IWRAM_CODE __attribute__ ((naked)) __attribute__ ((noinline))   //replace with ITCM_CODE for nintendo ds arm9
void memset32(u32 *dest, u32 word, int size)
{
    //dest = destination address (must be word aligned)
    //word = word to fill
    //size = size in BYTES  (but smallest unit used by this function is words)
    __asm__ volatile (
    "   adr r3,0f"                      "\n\t"  //switch to ARM mode
    "   bx r3"                          "\n\t"
    "   .balign 4"                      "\n\t"
    "   .arm"                           "\n\t"
    "0: bic r2,r2,#3"                   "\n\t"
    "   subs r2,r2,#32"                 "\n\t"  //pre-subtract, jump ahead if not enough remaining
    "   bmi 2f"                         "\n\t"
    "   stmfd sp!,{r3-r7,lr}"           "\n\t"
    "   mov r3,r1"                      "\n\t"
    "   mov r4,r1"                      "\n\t"
    "   mov r5,r1"                      "\n\t"
    "   mov r6,r1"                      "\n\t"
    "   mov r7,r1"                      "\n\t"
    "   mov r12,r1"                     "\n\t"
    "   mov lr,r1"                      "\n\t"
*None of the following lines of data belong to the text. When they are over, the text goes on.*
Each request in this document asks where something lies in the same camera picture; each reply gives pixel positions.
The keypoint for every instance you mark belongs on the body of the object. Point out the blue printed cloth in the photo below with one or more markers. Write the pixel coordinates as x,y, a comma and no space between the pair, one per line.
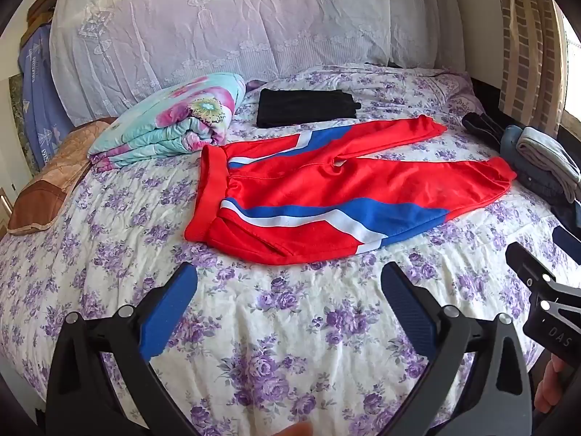
38,100

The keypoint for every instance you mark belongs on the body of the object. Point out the lavender lace cloth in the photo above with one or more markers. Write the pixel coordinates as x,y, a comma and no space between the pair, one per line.
227,22

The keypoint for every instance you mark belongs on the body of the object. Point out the teal pink floral folded quilt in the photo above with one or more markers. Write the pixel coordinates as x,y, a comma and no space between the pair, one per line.
181,118

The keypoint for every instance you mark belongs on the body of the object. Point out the red pants with blue stripes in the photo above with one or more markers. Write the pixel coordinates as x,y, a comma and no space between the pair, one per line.
317,181

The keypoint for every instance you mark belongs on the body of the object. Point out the brown pillow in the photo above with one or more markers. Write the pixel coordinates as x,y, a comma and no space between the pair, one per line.
41,195

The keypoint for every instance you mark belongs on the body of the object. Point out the black garment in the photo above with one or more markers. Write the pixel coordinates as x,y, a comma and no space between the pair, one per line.
481,128

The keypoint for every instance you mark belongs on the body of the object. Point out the dark navy garment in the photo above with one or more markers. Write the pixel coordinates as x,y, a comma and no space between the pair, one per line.
569,215

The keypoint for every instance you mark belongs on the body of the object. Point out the person's right hand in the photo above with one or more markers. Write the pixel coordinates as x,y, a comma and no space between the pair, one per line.
549,386

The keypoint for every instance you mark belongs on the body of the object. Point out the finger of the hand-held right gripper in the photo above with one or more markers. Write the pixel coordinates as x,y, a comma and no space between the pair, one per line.
526,263
567,243

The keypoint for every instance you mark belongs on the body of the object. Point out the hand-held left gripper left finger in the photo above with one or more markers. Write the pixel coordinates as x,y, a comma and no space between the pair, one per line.
168,313

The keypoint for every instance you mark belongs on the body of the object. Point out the brick pattern curtain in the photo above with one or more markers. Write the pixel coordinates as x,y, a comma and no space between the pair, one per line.
526,54

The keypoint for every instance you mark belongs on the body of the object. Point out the black folded cloth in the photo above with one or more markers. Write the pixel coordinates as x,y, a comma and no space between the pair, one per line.
304,108

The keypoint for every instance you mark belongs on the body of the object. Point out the folded grey blue clothes pile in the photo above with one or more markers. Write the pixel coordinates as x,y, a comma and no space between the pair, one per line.
522,163

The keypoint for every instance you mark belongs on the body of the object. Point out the grey garment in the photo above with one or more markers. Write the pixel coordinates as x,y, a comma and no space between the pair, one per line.
549,154

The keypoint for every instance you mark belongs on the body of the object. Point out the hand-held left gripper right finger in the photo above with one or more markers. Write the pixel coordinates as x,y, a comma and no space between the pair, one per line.
408,313

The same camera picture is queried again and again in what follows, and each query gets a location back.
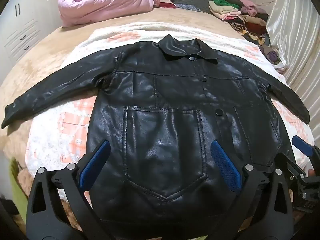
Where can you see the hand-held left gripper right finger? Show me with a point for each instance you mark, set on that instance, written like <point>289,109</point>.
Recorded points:
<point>225,163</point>

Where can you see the purple cloth bundle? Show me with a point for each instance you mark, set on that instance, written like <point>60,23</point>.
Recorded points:
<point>273,55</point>

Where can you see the white satin curtain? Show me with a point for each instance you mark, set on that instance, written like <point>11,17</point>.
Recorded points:
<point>295,30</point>

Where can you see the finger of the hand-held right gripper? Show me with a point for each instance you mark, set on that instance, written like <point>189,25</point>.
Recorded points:
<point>301,143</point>

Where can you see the white wardrobe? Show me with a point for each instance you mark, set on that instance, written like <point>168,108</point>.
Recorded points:
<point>22,17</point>

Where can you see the red cloth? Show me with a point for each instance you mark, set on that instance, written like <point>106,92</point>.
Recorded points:
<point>167,4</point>

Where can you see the black leather jacket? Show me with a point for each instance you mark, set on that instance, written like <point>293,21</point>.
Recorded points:
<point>165,110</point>

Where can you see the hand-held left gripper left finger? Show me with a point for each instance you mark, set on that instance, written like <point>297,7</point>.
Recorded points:
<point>96,158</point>

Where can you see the beige plush bed cover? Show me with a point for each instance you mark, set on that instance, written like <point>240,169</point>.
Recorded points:
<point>32,62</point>

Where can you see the person's right hand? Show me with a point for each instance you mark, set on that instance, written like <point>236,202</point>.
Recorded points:
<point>311,173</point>

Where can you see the blue patterned cloth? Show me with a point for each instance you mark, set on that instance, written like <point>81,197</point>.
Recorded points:
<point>187,7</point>

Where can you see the green cloth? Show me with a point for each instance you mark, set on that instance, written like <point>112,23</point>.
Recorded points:
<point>18,195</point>

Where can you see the pink quilt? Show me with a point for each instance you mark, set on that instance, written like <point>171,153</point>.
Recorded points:
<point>100,2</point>

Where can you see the pile of folded clothes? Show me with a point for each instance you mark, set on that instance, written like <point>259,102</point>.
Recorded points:
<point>240,17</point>

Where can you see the white orange printed blanket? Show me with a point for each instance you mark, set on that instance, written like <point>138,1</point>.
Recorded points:
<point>50,135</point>

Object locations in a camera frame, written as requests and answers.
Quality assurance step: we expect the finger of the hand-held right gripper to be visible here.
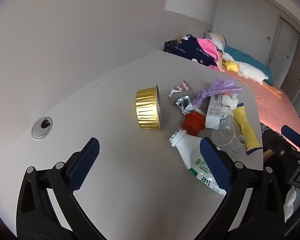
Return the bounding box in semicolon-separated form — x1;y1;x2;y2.
281;124;300;155
262;129;299;165

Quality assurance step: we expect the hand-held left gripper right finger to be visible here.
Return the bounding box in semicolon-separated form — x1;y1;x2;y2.
192;137;288;240

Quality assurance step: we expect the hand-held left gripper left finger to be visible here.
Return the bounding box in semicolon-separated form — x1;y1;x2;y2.
16;137;108;240

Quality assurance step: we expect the white plastic milk bottle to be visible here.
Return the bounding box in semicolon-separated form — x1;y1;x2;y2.
169;127;227;196

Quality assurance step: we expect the white thermometer box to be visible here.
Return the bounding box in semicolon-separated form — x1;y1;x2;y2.
205;94;227;129

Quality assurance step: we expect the white plastic pump dispenser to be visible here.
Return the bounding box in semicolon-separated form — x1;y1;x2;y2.
221;93;240;110

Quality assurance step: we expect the white crumpled cloth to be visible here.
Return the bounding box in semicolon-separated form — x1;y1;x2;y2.
284;187;297;219

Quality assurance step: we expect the bed with pink sheet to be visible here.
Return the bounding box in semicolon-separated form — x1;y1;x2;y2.
221;62;300;153

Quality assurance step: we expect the yellow tube packet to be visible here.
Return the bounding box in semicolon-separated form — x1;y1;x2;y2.
233;102;263;155

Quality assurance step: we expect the clear plastic measuring cup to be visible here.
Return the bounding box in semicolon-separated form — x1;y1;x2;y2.
212;124;235;153

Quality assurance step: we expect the silver foil wrapper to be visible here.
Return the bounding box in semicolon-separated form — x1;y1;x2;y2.
176;95;199;116

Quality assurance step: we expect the white goose plush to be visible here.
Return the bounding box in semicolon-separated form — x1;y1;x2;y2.
222;52;282;100

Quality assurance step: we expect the purple plastic bag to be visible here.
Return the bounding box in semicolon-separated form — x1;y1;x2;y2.
191;77;242;107

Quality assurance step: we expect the gold foil container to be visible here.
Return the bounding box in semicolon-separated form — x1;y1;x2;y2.
135;84;163;132

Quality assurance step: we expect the pink patterned wrapper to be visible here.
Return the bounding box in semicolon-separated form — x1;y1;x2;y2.
168;80;193;105

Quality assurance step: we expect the yellow duck plush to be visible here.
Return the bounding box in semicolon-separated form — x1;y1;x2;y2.
224;60;240;73

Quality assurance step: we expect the white room door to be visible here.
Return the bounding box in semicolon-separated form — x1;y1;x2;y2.
265;15;300;88

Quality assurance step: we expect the pink fleece cloth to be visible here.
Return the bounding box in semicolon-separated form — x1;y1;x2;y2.
197;38;224;67

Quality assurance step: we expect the navy rabbit print blanket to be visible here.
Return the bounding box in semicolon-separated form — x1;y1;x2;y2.
171;35;220;72

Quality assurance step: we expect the checked white yellow pillow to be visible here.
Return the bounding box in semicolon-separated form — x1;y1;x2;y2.
204;32;228;53

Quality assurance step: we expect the grey cable grommet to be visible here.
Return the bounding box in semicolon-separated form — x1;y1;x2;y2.
31;116;53;140

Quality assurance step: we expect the dark wall outlet panel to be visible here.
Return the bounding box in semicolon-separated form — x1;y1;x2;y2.
163;39;177;53

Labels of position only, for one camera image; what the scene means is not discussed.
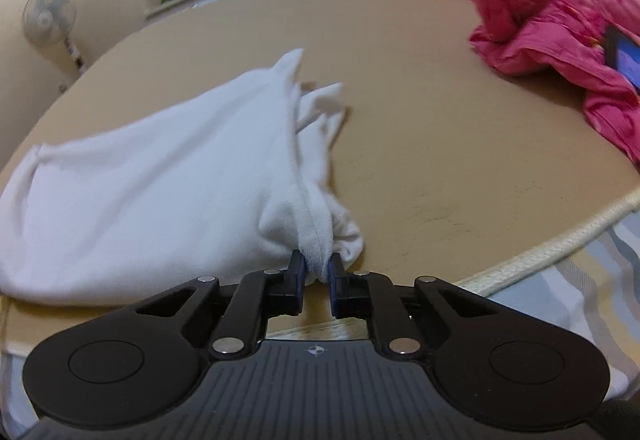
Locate white standing fan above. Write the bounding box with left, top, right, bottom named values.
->
left=21, top=0, right=89, bottom=72

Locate striped bedsheet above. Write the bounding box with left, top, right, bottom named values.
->
left=0, top=207, right=640, bottom=426

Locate pink floral quilt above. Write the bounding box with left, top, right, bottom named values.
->
left=323, top=0, right=640, bottom=167

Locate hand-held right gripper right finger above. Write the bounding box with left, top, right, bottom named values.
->
left=326, top=254, right=497, bottom=362

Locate white long-sleeve shirt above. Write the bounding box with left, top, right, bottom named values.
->
left=0, top=48, right=364, bottom=309

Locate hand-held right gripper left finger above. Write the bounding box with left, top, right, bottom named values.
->
left=135, top=249, right=307, bottom=362

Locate black smartphone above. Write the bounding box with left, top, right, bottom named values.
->
left=602, top=24, right=640, bottom=94

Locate tan bed mat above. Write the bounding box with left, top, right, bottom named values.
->
left=0, top=0, right=640, bottom=356
    "1: stmia r0!,{r1,r3-r7,r12,lr}"    "\n\t" //32 bytes
    "   subs r2,r2,#32"                 "\n\t"
    "   bmi 3f"                         "\n\t"
    "   stmia r0!,{r1,r3-r7,r12,lr}"    "\n\t"
    "   subs r2,r2,#32"                 "\n\t"
    "   bpl 1b"                         "\n\t"
    "3: ldmfd sp!,{r3-r7,lr}"           "\n\t"
    "2: adds r2,r2,#32"                 "\n\t"
    "   bxle lr"                        "\n\t"
    "1: str r1,[r0],#4"                 "\n\t"
    "   subs r2,r2,#4"                  "\n\t"
    "   bxle lr"                        "\n\t"
    "   str r1,[r0],#4"                 "\n\t"
    "   subs r2,r2,#4"                  "\n\t"
    "   bgt 1b"                         "\n\t"
    "   bx lr "                         "\n\t"
    "   .thumb"                         "\n\t"
    );
}

_________________
"We are merely sprites that dance at the beck and call of our button pressing overlord."